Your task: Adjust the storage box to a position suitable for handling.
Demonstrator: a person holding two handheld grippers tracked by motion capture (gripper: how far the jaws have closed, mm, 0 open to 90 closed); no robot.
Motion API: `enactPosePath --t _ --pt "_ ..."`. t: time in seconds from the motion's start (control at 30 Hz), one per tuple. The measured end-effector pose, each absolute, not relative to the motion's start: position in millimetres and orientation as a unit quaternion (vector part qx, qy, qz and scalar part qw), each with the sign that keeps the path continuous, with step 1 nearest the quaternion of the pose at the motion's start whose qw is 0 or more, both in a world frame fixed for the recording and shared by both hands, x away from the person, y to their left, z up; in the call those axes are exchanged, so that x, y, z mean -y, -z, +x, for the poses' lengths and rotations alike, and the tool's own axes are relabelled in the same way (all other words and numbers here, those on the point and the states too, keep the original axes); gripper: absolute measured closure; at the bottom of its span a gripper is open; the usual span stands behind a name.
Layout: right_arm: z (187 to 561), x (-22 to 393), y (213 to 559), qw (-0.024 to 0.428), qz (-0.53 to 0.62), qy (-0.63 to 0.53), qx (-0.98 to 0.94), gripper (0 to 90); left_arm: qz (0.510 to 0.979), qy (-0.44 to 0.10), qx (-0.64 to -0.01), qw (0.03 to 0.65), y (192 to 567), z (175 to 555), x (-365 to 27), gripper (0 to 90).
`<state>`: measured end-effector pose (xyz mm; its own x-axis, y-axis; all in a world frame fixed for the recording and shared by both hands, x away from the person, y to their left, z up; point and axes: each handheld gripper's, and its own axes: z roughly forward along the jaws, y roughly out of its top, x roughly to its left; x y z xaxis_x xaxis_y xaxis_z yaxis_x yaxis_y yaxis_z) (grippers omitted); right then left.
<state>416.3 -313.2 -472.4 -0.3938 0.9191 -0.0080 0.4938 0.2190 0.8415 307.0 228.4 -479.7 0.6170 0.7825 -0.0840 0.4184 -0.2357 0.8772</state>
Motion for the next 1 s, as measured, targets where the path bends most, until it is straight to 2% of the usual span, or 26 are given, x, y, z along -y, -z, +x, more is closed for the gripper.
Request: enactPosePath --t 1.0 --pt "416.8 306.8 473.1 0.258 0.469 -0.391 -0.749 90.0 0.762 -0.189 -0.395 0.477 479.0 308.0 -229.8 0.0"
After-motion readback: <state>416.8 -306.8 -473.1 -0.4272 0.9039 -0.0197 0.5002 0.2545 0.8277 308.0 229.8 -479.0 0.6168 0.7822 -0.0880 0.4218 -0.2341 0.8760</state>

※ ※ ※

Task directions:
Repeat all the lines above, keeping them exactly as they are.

Exercise output:
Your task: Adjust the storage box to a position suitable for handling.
Demonstrator: a person holding two handheld grippers tracked by motion capture (gripper: how far the jaws have closed, mm, 0 open to 90 closed); no robot.
Motion API: `enactPosePath --t _ --pt "_ ..."`. t: time in seconds from the motion's start (control at 30 Hz), one per tuple. The measured end-effector pose, each absolute, not relative to the motion's start: position in millimetres and orientation as a unit quaternion (vector part qx, qy, qz and scalar part qw), each with the sign that keeps the path continuous, with step 1 nearest the quaternion of the pose at the motion's start whose qw is 0 or more, both in a world frame fixed for the recording and shared by both hands, x away from the person, y to their left, z up; in the call those axes are exchanged, so that x, y, z mean -y, -z, +x, for the poses' lengths and rotations alike, and the tool's own axes are relabelled in the same way (all other words and numbers here, those on the point and the states too, keep the original axes); gripper: absolute measured closure; at the bottom of its span a gripper is open; the usual span stands behind a name.
Layout: right_arm: z (187 to 561), x (-22 to 393), y (213 to 559), qw (-0.024 to 0.428), qz (-0.53 to 0.62), qy (-0.63 to 0.53), qx (-0.98 to 0.94), gripper (0 to 90); left_arm: qz (0.510 to 0.979), qy (-0.44 to 0.10), qx (-0.64 to -0.01), qw (0.03 to 0.65), y (192 to 567), z (175 to 555), x (-365 to 27), gripper (0 to 90).
`<state>`: measured end-effector pose (xyz mm; its own x-axis, y-axis; all in a world frame fixed for the recording and shared by both hands, x away from the person, y to their left, z up; point and axes: each handheld gripper's, and its own axes: z roughly forward along the jaws, y roughly out of its top, x roughly to its left; x y z xaxis_x xaxis_y xaxis_z yaxis_x yaxis_y yaxis_z) (grippers omitted); right then left.
<state>416.3 -313.2 -472.4 -0.3938 0.9191 -0.0080 0.4938 0.2190 0.8415 307.0 228.4 -479.7 0.6170 0.7825 -0.0840 0.4184 -0.2357 0.8772</state>
Motion for the next 1 s, as measured, targets where the path bends most, until it is straight to 2% of the usual span, or 26 are given, x, y, z along -y, -z, +x, more is closed for the gripper.
Request: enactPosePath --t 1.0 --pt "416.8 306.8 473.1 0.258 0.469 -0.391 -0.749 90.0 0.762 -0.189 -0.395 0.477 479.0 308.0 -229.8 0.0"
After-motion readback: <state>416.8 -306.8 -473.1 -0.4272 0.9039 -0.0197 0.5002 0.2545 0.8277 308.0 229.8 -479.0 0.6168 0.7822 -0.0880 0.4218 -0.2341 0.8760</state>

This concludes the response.